Beyond noting the positive effects participating in organized athletics can have for kids in Free Press interviews, the youth soccer organizers described their group’s years-long commitment to the local programs they have made available for younger players each fall and spring.
“Grangeville Youth Soccer has been going strong for many years,” Lorrie Asker said. “My son is a sophomore now, but he has been playing since kindergarten.”
During the co-ed K-6 season that concluded Oct. 8 at Lions Park, Grangeville’s program turned out 100 soccer players.
Grangeville fall youth participation included 78 players, co-ed, in 2013 — and organizers see growing interest in the program. The spring program, which is held in conjunction with Lewiston clubs, turned out 57 players whose parents provided transportation.

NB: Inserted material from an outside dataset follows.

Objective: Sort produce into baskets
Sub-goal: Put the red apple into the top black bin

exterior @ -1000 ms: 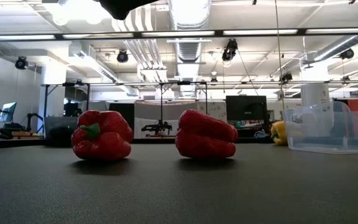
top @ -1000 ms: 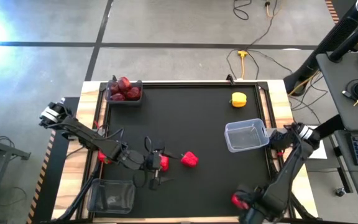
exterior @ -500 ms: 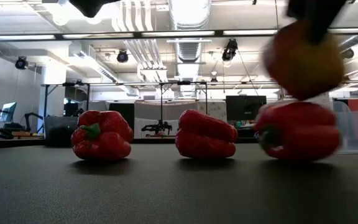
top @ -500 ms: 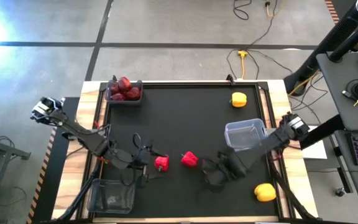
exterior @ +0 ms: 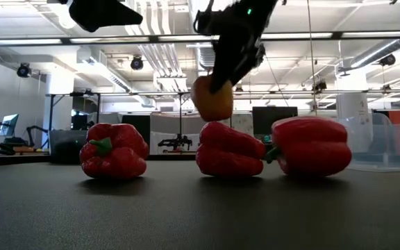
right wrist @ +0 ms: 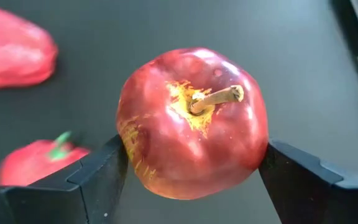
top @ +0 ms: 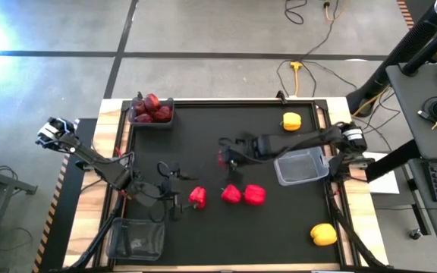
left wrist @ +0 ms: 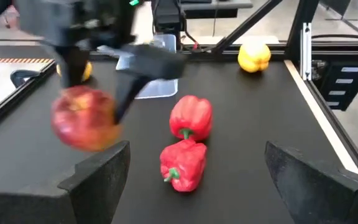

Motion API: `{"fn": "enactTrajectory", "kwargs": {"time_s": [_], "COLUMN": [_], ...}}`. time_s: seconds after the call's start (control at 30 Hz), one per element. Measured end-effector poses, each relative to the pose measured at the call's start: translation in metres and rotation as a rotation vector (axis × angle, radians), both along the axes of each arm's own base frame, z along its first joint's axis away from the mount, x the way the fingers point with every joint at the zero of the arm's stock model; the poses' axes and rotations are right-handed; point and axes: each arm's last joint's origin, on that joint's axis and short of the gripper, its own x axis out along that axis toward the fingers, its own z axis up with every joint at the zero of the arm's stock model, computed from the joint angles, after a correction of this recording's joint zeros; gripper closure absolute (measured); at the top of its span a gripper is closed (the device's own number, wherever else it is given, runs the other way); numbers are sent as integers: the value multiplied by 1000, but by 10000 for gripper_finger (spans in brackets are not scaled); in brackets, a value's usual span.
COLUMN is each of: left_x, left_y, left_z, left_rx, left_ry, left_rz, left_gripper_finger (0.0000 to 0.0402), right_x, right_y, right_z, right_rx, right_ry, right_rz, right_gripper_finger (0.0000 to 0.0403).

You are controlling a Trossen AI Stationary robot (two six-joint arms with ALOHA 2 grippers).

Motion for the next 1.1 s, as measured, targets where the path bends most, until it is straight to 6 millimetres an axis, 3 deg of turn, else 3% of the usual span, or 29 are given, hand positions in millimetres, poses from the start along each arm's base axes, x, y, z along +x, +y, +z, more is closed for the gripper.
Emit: {"fn": "enactTrajectory", "kwargs": {"time_s": [0.27, 0.43, 0.63, 0.9, 1.1], "left_x": [5, 12, 20, 39, 60], "left_y": [3, 16, 31, 38, 29], "left_z": [-17, -23, -43, -64, -70], "left_rx": [-51, -98, -146, 20, 132], "left_ry": [93, 74, 71, 35, 91], "left_rz": [9, 117, 297, 502, 476], "left_gripper_finger": [48, 47, 47, 47, 47], "right_x": [8, 2, -11, -13, -10], "right_y": [-27, -29, -27, -27, -24], "right_z": [-43, -70, -91, -97, -89], "right_rx": [8, 75, 104, 95, 80], "right_ry": [-183, -238, -175, -187, -176], "right_rz": [22, 51, 72, 100, 150], "right_gripper_finger": [90, 73, 58, 39, 35]}}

But there is currently no opportunity for these kids to continue with soccer in high school.
If the board approves a team for 2015 — and the deadline for that would be this November — Grangeville’s established girls varsity teams would likely see increased competition for players, as many of those who now matriculate to the volleyball and cross-country teams also played youth soccer.
Some who come up through the soccer program do not go on to join the established high school teams, and Asker sees potential for those girls to continue in organized athletics if a varsity soccer team were available.
Organizers believe 14 girls currently grades 8-11 would turn out for soccer, allowing GHS to field a competitive team.
A sample schedule might include every other year round trips to McCall, Coeur d’Alene Charter, Bonners Ferry, Payette, Timberlake, Priest Lake, Kellogg/Wallace and a district tournament site.
The organizers’ most recent draft estimate puts start-up cost at a bit less than $4,000 with annual costs of about $8,000.
The local prospective coaching pool includes experienced soccer players, notably Grangeville Youth Soccer volunteer John Cuffe.
Statistically, teenage girls who play high school sports are less likely to use drugs, drop out or get pregnant.
“My daughter loves soccer,” Asker said. “That’s my impetus for asking...and if you have activities for youth, it keeps them out of trouble.